One thing I didn't realize before the Initiative is that economic history is not so common to study at non-UC schools. When I mentioned that economic history is one of my fields, people often thought I meant history of economic thought. And though the Initiative did not have any explicit focus on economic history, nearly every lecture brought to mind historical episodes I have studied. An absolute must-read, in my opinion, is "Finance Capitalism and Germany's Rise to Industrial Power" by Caroline Fohlin. To study financial frictions, it seems quite useful to study earlier stages of financial development. It is not immediately apparent whether less developed financial systems would have more or less severe financial frictions. There have likely been complicated interactions between technological and financial innovation and economic development over the centuries. Some innovations alleviating certain frictions and exacerbating others. My colleague Glenda Oskar, on the job market this year, is researching 19th century capital markets. She looks in particular at a California statute passed in 1861 that granted mining companies the right to levy assessments (like negative dividends) on existing shareholders. She has, impressively, collected a dataset that allows her to study when and under what types of conditions different mining companies exercised this privilege. How did financial frictions in that era compare to today, and what can that teach us about their impact?

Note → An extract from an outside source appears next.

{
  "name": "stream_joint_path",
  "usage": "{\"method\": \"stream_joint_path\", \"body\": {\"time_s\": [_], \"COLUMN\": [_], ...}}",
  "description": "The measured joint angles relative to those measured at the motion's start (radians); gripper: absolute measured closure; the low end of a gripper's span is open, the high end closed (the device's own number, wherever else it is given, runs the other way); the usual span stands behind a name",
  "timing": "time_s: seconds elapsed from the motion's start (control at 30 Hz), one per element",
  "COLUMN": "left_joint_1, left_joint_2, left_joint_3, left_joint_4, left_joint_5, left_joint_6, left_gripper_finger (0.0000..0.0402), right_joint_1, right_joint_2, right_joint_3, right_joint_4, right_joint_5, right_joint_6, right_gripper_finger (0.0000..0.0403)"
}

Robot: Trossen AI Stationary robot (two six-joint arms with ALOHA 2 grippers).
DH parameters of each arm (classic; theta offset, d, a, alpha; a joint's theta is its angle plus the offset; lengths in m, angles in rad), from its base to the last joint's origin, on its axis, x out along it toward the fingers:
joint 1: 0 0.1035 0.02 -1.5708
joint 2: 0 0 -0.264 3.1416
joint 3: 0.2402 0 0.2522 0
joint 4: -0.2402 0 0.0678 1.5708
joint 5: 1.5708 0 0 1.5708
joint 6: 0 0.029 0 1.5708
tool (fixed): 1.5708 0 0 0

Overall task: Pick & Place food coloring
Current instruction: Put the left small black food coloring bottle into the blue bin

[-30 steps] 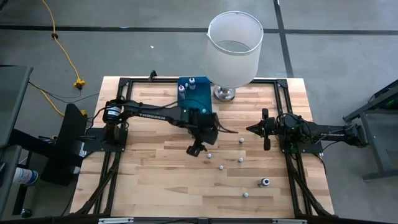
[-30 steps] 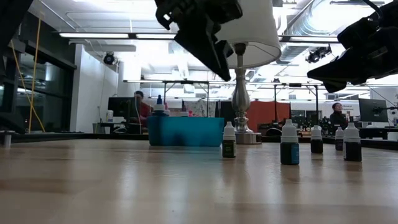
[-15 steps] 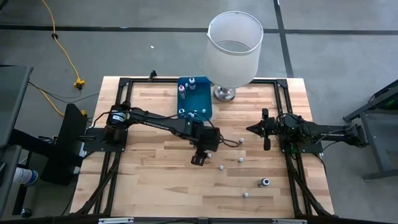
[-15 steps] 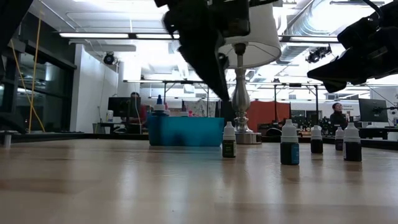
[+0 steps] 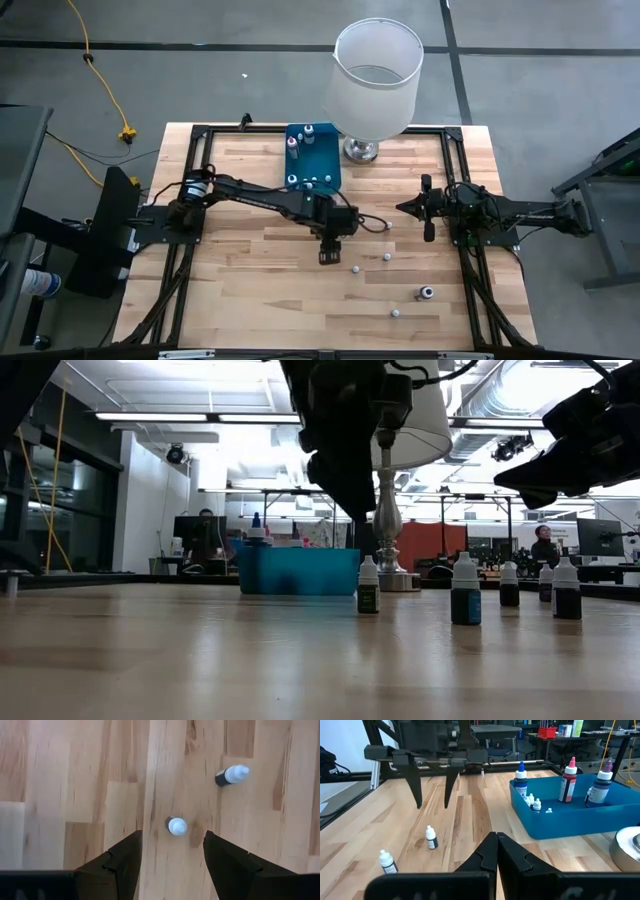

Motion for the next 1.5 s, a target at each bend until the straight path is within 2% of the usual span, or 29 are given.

Closely related to economic history is the economics of institutions, also much emphasized at Berkeley. Financial frictions depend on the "rules of the game," which realistically are neither exogenous nor static. For now, most models with financial frictions implicitly take the institutional arrangements as given. However, both positive and normative analysis will benefit if we eventually bring institutions into the model. Many policy changes in response to crises are actually institutional changes.
The Princeton Initiative gave me a lot of interesting ideas to think about. I am grateful to everyone who made it possible.